ANTONIO OLIVEIRA SANTOS

Ao rebatizar a antiga SAF como Secretaria de Administração Federal e Reforma do Estado, o presidente Fernando Henrique Cardoso fez mais do que acrescentar palavras a um dos mais importantes braços do governo.
Existe hoje um amplo consenso em relação à incapacidade do Estado brasileiro em sustentar o modelo de intervenção no domínio econômico e, ao mesmo tempo, cumprir com suas obrigações na área social.
Visivelmente, o Estado está inadimplente em matéria de educação, saúde, segurança pública, resultado da ineficiência da administração pública, do fisiologismo político e da malversação dos recursos que só nos levaram à inflação e ao subdesenvolvimento crônico.
Basta uma visão global dos nossos problemas para se chegar à conclusão de que o erro está no governo. O governo é (ou melhor, foi sempre) grande demais, excessivamente burocrata, perdulário e incompetente. Executou mal os serviços de sua responsabilidade e onerou demasiadamente o setor privado, sobrecarregando a folha de salários, desestimulando o emprego da mão-de-obra nacional e fomentando a clandestinidade da economia informal, amedrontando o empresário nacional e estrangeiro, cerceando a livre iniciativa.
À sombra do governo, prosperaram autarquias, fundações e sociedades de economia mista que, no passado, poderiam ser justificadas em nome de "um processo capitalista incipiente". A situação mudou completamente. Enquanto definha e se estiola o Estado intervencionista em toda parte, o setor privado ganha o vigor da modernidade, expande seus mercados, mobiliza os recursos do mercado financeiro em extrema competência e criatividade.
A onda de estatização dos anos 50 e 60, do pós-guerra, foi inteiramente revertida sob a liderança da Inglaterra, seguida da França, Espanha, Portugal e mais recentemente a Itália. As experiências socialistas da Europa ruíram fragorosamente enquanto prosperavam as economias de mercado, apesar de todos os tropeços das duas grandes crises mundiais de 1973/74 e 1979/83.
A verdade é que o Estado paternalista, o "welfare state" dos sonhadores, encerrou sua carreira nos anos 70. O alongamento das expectativas de vida está inviabilizando o velho sentido amplo de seguridade social e impondo novas exigências e limitações ao Estado brasileiro, ainda incapaz de acompanhar as necessidades da nova estrutura social. A privatização passou a ser solução obrigatória para as carências do erário público e da imperiosa necessidade de reforma do Estado.
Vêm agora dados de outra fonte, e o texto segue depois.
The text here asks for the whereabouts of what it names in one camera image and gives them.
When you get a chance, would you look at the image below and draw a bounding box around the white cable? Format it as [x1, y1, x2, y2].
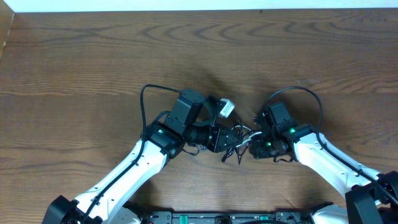
[231, 124, 264, 149]

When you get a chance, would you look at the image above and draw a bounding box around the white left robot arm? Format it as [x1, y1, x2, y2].
[43, 90, 243, 223]

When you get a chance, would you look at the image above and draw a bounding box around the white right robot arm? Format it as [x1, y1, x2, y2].
[250, 103, 397, 223]

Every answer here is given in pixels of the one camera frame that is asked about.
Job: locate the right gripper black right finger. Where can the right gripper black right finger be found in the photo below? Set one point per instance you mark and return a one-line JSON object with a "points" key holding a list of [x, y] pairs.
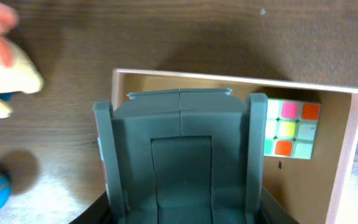
{"points": [[271, 212]]}

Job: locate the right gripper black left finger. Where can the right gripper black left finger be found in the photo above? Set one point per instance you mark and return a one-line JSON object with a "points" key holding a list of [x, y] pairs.
{"points": [[97, 213]]}

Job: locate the multicolour puzzle cube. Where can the multicolour puzzle cube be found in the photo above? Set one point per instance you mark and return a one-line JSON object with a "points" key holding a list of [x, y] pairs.
{"points": [[290, 129]]}

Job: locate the yellow grey toy truck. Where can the yellow grey toy truck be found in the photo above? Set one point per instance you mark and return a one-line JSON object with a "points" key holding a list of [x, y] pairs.
{"points": [[183, 156]]}

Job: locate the open cardboard box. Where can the open cardboard box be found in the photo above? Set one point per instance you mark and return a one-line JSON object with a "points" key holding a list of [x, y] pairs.
{"points": [[309, 190]]}

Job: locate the yellow plush dog toy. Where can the yellow plush dog toy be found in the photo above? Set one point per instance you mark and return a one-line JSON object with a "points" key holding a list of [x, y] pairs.
{"points": [[17, 72]]}
No Brasil –mesmo diante das fases extraordinárias de progresso das décadas de 1950 e 1970–, continuamos a acumular uma vergonhosa dívida social, que, hoje, certamente, se converteu em uma das razões principais do nosso atraso cultural, das desigualdades de renda e do subdesenvolvimento econômico.
O empobrecimento nacional é uma triste realidade. O setor assalariado, que em 1960 participava com 60% da renda nacional, atualmente está reduzido a pouco mais de 35%. Cresceram e expandiram-se as fronteiras do serviço público. A desigualdade na distribuição de renda se agravou.
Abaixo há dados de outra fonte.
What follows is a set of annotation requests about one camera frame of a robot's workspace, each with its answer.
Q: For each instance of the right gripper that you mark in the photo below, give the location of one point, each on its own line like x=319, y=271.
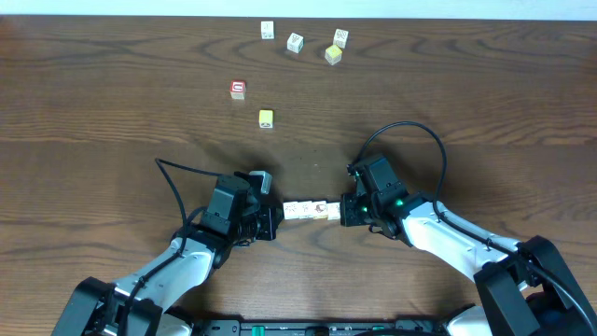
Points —
x=350, y=216

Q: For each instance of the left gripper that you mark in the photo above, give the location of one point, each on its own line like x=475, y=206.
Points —
x=270, y=222

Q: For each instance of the teal edged white block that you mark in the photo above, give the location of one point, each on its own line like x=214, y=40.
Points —
x=333, y=211

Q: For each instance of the green edged white block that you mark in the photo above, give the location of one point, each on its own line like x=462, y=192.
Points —
x=291, y=210

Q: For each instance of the white block brown picture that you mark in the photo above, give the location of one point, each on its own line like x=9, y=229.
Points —
x=319, y=209

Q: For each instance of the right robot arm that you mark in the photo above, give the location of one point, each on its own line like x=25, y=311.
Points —
x=525, y=288

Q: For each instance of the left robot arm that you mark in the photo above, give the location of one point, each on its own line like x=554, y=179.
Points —
x=138, y=303

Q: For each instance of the yellow top soccer block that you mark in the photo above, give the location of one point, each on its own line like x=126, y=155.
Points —
x=265, y=119

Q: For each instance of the red top block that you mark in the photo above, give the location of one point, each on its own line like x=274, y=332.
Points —
x=237, y=89

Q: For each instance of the yellow top far block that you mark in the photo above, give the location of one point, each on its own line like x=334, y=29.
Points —
x=333, y=54

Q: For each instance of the white block number three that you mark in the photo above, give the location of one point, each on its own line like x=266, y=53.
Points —
x=295, y=42

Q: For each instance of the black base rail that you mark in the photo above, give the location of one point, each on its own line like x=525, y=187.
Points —
x=227, y=327
Aí está o diagnóstico. A terapêutica, sem dúvida, passa pela reforma do Estado, onde sobressai a necessidade imperiosa de desmontar esse enorme enclave em que se transformaram as grandes corporações estatais.
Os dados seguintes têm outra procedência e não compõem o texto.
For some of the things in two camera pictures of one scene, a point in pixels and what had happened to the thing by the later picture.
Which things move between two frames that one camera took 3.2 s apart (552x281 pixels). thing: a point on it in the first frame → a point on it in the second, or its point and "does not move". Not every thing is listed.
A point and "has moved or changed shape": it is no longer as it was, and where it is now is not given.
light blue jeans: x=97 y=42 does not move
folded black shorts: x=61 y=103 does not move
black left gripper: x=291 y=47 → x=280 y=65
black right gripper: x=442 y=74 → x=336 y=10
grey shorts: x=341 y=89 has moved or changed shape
O Estado não tem recursos para modernizá-las e não tem mostrado (historicamente) autoridade ou poder para enquadrá-las no contexto dos interesses estratégicos nacionais. A recente greve dos petroleiros é um bom exemplo, que pode repetir-se em outros setores essenciais.
Além dos privilégios, que representam uma flagrante injustiça em relação à massa dos assalariados, esses enclaves ameaçam a segurança e a normalidade da vida nacional. Eles representam o resíduo de um vezo nacionalista ultrapassado, quando o nacionalismo econômico, nos dias de hoje, é o que se exerce de forma inteligente e eficaz.
Esses enclaves representam o nosso Muro de Berlim, separando o Estado e suas corporações estatais dos demais segmentos da sociedade brasileira. É preciso desmontá-lo.